No recipe needed for cream cheese frosting: Add cream cheese to the Kitchen Aide mixer and a little splash of lime juice.  This time, I had fresh raspberries and blackberries, so into the cream cheese they went! When that was all blended up, I added powdered sugar until it was the right consistency: Fluffy, and peaks up nicely when you pull out the beater. Topped with more fresh berries and a little sprinkle of fairy dust, et voila!

My guests brought some fantastic icecream along – I hadn’t tried Alden’s before, but I was sold!  Salted caramel was a surprisingly perfect pairing for chocolate cake. What a way to end a meal!



Sink Tools

Any good chef knows C.A.Y.G. helps make the best meals better: Clean As You Go. You can find your tools more easily while you’re still working, and then when you’re done the clean up is, too!

What do you use to keep your space clean?  Long before the Konmari method became popular, I adopted a commitment to only using things I love.  For me, that means details – and it makes everything just a little easier when my tools are both functional and full of beauty and meaning.  Let me tell you about my wash station:

I guess I should start by commenting that there is no dishwasher in my 100-year-old house.  So, all our dishes are hand washed.  That’s fine, but it makes the tools a bit more important.  Silly though it might sound, I use a beautiful old Spanish oil/wine bottle for my dish soap.  Yes, it’s glass.  No, it hasn’t broken even with years of daily use, though it has been dropped a time or two. I bought it on a trip to Seattle with my two best girlfriends years ago, at a little store in the Pike Place Market.  I think of that trip every time I wash dishes and smile with memories of my friends.  I use a sturdy liquor spout I ordered online to make soap dispensing easier, and then buy dish soap in bulk.  I tend to use Seventh Generation dish soap, thinned a bit – it stretches well, is a little more eco friendly, and ever so much nicer to live with a beautiful memory on my counter rather than a plastic bottle. The sink strainers and stoppers are handy dandy and live on a little glass dish covered in lemons, which I bought at the Legion of Honor when I went for the Pierre Bonnard show last year.

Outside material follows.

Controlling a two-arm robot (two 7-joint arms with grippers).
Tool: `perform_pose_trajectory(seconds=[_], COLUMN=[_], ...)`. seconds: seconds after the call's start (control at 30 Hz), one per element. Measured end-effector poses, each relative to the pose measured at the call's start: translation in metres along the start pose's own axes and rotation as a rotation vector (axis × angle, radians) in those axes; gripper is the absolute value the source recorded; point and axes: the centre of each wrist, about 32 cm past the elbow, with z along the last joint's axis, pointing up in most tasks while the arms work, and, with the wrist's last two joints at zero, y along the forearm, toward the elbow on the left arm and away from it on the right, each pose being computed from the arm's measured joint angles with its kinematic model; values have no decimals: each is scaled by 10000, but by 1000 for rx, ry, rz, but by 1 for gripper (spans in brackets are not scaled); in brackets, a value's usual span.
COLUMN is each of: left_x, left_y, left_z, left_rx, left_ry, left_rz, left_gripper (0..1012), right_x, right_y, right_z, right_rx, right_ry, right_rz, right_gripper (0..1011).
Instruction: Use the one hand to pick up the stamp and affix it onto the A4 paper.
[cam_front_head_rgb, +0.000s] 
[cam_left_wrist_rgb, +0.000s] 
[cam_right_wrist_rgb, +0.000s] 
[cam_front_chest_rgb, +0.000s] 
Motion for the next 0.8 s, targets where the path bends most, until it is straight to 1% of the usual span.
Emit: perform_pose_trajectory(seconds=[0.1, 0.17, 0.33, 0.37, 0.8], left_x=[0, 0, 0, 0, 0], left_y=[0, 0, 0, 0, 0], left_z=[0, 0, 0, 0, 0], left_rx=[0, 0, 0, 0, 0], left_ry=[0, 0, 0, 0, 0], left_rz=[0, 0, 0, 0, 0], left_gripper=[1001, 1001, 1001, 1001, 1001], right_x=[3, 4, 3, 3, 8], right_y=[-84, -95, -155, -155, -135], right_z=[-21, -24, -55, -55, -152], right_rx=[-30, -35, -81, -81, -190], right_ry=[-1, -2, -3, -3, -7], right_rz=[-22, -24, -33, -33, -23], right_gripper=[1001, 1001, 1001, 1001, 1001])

It might not look exciting, but we upgraded our plumbing recently: A new faucet with pull-out sprayer makes life easier and I love our new sink-mounted water filter.  The wooden paper towel holder is also a new addition and saves space on my counters without sticking out like a sore thumb.  And hanging right there next to them are the most beautiful hand-crocheted dish cloths a girl could want.  My sister’s best friend made me a set of these a couple years ago and I feel like I receive a little hug from her every time I touch them. Who knew you could find so much happiness in a dishcloth!? Plus, little metal scrubbies from Daiso.

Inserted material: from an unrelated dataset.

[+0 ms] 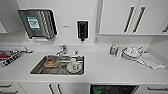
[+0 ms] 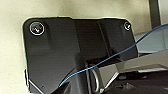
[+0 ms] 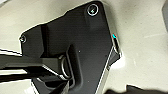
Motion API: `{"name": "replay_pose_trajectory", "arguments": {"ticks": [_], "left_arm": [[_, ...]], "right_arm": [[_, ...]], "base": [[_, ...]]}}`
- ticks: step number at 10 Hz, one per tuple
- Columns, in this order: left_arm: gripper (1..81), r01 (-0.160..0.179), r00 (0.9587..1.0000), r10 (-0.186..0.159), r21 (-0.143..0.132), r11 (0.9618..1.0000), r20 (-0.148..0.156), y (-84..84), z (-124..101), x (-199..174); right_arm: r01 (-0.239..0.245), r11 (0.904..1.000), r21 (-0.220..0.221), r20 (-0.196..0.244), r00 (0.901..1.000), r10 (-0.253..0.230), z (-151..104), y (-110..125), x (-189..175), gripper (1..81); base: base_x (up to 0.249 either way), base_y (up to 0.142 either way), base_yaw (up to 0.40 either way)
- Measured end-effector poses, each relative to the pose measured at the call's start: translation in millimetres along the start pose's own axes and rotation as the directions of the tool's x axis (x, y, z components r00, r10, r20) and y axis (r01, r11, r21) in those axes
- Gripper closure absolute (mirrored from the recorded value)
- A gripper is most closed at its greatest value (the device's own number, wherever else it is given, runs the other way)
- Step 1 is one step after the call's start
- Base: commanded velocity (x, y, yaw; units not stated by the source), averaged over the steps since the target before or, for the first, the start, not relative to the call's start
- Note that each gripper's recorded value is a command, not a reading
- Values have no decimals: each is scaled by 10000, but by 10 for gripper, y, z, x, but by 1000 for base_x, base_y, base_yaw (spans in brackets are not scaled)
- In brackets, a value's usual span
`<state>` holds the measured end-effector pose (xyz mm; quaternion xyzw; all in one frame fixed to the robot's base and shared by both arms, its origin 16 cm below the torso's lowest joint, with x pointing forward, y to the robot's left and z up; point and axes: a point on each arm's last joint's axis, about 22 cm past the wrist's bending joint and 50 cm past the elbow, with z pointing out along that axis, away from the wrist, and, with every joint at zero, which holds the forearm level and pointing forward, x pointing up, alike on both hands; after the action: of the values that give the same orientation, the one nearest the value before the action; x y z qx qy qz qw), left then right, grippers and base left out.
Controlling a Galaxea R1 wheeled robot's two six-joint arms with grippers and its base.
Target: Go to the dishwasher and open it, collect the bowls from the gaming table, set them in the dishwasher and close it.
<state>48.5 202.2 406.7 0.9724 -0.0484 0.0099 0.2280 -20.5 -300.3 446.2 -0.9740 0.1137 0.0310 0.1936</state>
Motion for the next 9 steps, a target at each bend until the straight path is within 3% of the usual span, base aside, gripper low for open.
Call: {"name": "replay_pose_trajectory", "arguments": {"ticks": [1,3,4,7,9], "left_arm": [[10,-292,9996,292,8,9996,-44,-35,21,82],[10,-547,9985,549,209,9983,-84,-217,18,193],[10,-501,9987,500,238,9985,40,-244,47,170],[10,-295,9985,292,46,9996,469,-213,194,73],[10,-336,9986,332,111,9994,411,-301,249,184]], "right_arm": [[87,9998,176,-90,9999,-85,155,-156,19,10],[348,9994,-43,-249,9991,-349,328,-151,128,10],[374,9991,-219,-148,9992,-378,373,-100,119,10],[313,9994,-164,401,9987,-306,507,-145,-68,10],[331,9994,-113,224,9992,-328,603,-164,122,10]], "base": [[0,0,0],[0,0,0],[0,0,0],[0,0,0],[0,0,0]]}}
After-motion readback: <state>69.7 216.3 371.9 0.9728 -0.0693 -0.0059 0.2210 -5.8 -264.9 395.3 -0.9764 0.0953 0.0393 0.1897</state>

Other bits and bobs in this picture include a woven bread basket (acquired on sale at Sur La Table one sunny afternoon while meandering through the SF Ferry Building), which I use to hold my various Kitchen Aide attachments.  The little crystal ring holder and the porcelain duck in the window were both my grandmothers.  My cobalt mixing bowls came to me on an antiquing adventure with a dear friend – we spent a weekend driving from Minneapolis down the river into Iowa and stopped for a lovely afternoon at several antique stores in Stillwater, MN.

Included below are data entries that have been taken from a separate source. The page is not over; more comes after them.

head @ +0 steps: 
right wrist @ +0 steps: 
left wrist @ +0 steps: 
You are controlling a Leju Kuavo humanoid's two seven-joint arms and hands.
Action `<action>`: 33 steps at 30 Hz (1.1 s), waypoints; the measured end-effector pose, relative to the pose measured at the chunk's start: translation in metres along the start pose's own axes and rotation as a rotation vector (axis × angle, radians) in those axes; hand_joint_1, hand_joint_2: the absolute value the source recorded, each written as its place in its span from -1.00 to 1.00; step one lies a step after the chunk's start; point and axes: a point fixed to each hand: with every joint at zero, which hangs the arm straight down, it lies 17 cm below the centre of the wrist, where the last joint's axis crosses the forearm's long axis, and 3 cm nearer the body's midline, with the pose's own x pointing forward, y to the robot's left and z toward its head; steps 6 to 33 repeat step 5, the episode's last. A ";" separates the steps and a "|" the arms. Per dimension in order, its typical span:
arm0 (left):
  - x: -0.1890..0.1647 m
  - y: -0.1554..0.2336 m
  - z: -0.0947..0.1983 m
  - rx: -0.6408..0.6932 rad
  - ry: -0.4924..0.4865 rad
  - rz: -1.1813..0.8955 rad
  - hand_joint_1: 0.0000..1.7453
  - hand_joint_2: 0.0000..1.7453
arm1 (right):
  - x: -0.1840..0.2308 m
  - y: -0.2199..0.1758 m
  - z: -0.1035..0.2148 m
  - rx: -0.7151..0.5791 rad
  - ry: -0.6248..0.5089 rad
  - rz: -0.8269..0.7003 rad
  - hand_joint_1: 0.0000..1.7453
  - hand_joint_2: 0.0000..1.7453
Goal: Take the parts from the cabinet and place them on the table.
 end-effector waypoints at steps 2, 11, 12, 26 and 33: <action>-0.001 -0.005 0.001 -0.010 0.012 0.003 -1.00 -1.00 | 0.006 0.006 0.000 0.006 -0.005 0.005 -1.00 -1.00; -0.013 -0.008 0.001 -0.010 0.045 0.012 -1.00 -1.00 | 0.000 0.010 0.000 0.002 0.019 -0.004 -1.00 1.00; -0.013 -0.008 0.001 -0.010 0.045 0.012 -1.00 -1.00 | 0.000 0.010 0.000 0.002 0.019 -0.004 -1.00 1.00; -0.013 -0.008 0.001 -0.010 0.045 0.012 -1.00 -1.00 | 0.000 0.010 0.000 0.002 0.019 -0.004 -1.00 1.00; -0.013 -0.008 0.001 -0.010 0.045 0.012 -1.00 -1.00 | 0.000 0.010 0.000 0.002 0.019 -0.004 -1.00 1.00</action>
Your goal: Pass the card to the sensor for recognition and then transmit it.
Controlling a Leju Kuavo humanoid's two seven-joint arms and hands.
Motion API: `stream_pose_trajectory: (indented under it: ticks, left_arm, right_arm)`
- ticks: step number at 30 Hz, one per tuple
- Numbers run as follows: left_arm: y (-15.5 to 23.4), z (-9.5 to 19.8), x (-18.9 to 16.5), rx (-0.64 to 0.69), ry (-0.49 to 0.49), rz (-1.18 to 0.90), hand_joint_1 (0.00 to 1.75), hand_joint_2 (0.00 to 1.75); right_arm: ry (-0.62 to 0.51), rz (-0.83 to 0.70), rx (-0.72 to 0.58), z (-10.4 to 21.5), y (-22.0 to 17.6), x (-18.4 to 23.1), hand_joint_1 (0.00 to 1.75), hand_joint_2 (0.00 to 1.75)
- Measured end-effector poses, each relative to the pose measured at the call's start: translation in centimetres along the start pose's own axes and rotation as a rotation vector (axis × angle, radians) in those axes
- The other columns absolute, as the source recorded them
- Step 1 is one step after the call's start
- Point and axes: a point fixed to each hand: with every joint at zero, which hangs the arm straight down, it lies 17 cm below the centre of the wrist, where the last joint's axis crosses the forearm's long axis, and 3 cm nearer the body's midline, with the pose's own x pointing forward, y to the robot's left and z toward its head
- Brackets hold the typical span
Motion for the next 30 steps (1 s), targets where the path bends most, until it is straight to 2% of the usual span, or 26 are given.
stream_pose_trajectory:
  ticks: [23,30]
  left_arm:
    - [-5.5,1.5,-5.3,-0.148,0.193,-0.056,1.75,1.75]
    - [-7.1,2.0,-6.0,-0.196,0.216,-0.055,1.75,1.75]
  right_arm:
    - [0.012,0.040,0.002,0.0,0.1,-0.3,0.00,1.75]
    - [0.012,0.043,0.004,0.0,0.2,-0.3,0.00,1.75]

What makes your cleaning space feel more loved and lovely? Is hand washing dishes a thing at your house?  Any tips or tricks on finding things to make clean up fun and friendly?

A new old hutch!

This spring, we were consolidating households, and my sweetie had this lovely oak hutch in his old house.  It was just too pretty to give away, but oh so much wood grain!  Inspired by my lovely two-tone island, I refinished and selectively painted up the hutch and it now has a new life in the Hidden Cottage Kitchen, where it looks perfect and adds both much-needed storage as well as ambient lighting.